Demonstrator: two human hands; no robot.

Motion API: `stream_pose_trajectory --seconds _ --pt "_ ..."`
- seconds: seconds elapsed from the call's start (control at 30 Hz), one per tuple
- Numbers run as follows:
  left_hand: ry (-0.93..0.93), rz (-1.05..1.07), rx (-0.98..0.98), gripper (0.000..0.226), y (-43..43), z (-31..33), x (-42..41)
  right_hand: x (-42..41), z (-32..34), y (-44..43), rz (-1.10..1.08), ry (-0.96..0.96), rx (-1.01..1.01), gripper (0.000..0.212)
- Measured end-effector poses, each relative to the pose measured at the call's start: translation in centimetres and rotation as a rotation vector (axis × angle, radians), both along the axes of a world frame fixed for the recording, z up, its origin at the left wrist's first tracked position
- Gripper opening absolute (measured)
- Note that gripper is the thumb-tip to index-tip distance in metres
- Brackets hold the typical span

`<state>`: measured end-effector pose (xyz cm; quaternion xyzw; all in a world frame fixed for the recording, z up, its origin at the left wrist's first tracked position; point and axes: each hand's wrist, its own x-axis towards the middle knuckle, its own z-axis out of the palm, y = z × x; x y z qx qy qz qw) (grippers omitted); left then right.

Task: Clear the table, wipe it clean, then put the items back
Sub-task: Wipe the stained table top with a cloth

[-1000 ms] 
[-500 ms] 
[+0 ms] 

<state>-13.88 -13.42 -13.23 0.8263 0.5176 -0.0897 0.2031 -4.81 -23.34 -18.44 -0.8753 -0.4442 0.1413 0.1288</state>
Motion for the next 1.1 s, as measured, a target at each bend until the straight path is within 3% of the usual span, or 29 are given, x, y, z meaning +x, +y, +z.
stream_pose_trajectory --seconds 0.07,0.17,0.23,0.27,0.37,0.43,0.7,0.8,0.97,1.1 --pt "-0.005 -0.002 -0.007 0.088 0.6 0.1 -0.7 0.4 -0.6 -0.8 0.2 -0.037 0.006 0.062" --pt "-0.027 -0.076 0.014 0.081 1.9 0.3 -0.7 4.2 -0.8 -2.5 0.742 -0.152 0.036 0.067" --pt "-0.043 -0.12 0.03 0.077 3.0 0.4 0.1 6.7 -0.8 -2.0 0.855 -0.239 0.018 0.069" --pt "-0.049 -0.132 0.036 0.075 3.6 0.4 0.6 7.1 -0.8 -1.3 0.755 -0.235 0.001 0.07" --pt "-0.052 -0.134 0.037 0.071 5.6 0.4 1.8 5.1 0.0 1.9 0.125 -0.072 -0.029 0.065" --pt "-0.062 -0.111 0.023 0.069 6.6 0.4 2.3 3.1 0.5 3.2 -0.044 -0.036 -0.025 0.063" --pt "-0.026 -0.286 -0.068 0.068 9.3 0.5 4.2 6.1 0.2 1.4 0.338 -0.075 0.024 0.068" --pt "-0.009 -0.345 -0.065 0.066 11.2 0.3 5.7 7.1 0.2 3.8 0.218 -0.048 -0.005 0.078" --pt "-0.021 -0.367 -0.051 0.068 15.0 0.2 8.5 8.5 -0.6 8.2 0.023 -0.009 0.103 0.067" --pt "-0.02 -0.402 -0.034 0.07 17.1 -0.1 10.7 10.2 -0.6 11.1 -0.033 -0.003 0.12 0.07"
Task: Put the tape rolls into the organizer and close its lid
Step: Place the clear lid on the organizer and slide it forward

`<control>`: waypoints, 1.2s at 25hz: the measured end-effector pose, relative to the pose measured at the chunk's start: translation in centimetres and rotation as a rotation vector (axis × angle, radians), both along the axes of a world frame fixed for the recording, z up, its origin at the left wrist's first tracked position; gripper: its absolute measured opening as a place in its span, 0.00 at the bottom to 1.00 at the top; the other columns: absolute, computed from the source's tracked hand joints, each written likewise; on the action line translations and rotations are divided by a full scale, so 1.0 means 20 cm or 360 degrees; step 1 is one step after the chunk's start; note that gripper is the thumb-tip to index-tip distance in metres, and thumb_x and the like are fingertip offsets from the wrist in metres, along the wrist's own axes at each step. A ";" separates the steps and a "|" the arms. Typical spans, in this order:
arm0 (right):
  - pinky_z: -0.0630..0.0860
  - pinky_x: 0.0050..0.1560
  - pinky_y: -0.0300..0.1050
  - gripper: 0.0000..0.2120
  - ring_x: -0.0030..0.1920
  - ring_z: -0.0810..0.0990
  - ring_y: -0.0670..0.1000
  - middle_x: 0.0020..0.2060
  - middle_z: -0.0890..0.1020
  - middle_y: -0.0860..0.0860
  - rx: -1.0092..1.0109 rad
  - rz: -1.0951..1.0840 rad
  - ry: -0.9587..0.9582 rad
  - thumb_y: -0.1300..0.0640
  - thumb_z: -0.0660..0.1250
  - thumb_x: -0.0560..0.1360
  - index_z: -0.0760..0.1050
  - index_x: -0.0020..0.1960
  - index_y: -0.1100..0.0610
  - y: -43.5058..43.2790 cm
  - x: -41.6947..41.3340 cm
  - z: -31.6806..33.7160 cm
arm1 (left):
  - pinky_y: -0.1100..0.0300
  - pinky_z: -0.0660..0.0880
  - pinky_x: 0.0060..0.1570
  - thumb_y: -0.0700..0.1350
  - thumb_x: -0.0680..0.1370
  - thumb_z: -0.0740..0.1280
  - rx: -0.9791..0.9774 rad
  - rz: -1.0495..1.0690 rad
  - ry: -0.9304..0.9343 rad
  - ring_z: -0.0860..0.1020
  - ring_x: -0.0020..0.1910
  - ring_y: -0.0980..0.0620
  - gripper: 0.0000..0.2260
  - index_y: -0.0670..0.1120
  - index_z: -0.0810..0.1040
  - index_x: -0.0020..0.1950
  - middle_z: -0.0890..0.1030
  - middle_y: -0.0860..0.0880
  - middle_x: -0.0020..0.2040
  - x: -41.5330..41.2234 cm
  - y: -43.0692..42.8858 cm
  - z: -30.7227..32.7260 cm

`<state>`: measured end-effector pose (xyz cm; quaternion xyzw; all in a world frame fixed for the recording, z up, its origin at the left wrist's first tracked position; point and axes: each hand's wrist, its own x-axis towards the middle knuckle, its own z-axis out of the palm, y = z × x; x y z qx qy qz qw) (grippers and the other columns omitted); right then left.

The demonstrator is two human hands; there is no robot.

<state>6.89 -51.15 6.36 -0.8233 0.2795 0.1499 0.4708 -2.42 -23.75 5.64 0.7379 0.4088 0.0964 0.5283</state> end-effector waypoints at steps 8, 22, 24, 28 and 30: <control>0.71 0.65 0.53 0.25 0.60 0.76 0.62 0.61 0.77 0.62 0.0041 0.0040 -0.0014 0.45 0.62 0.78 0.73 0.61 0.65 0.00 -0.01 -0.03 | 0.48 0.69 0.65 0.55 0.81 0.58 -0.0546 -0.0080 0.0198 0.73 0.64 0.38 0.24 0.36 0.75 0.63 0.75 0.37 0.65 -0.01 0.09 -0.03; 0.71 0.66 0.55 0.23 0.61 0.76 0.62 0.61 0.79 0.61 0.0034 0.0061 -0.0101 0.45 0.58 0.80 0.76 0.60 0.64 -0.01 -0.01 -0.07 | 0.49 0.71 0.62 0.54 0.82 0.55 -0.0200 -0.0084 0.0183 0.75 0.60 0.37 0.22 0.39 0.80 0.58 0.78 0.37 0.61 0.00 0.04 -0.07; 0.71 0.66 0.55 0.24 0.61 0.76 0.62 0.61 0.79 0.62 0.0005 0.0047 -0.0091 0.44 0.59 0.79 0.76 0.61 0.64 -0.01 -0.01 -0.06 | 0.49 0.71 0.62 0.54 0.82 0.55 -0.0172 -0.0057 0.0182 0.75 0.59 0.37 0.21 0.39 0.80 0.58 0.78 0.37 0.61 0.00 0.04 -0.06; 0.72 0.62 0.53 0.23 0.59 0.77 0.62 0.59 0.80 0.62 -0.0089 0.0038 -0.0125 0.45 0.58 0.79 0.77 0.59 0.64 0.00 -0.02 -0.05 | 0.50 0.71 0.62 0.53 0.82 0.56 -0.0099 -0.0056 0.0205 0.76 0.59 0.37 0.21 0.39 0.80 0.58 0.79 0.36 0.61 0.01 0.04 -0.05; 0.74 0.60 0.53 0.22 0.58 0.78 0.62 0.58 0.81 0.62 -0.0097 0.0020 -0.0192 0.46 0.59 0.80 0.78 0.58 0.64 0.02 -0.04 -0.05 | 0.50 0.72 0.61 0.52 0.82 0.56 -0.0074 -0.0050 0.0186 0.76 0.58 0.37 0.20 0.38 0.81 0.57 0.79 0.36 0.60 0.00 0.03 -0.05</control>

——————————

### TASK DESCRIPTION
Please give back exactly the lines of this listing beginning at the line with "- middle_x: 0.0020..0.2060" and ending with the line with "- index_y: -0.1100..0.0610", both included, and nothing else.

### EXERCISE RESPONSE
  - middle_x: 0.0020..0.2060
  - middle_z: -0.0890..0.1020
  - middle_y: -0.0860..0.0860
  - rx: -1.0092..1.0109 rad
  - rz: -1.0951..1.0840 rad
  - ry: -0.9587..0.9582 rad
  - thumb_y: -0.1300..0.0640
  - thumb_z: -0.0660..0.1250
  - thumb_x: -0.0560..0.1360
  - index_z: -0.0760..0.1050
  - index_x: -0.0020..0.1960
  - index_y: -0.1100..0.0610

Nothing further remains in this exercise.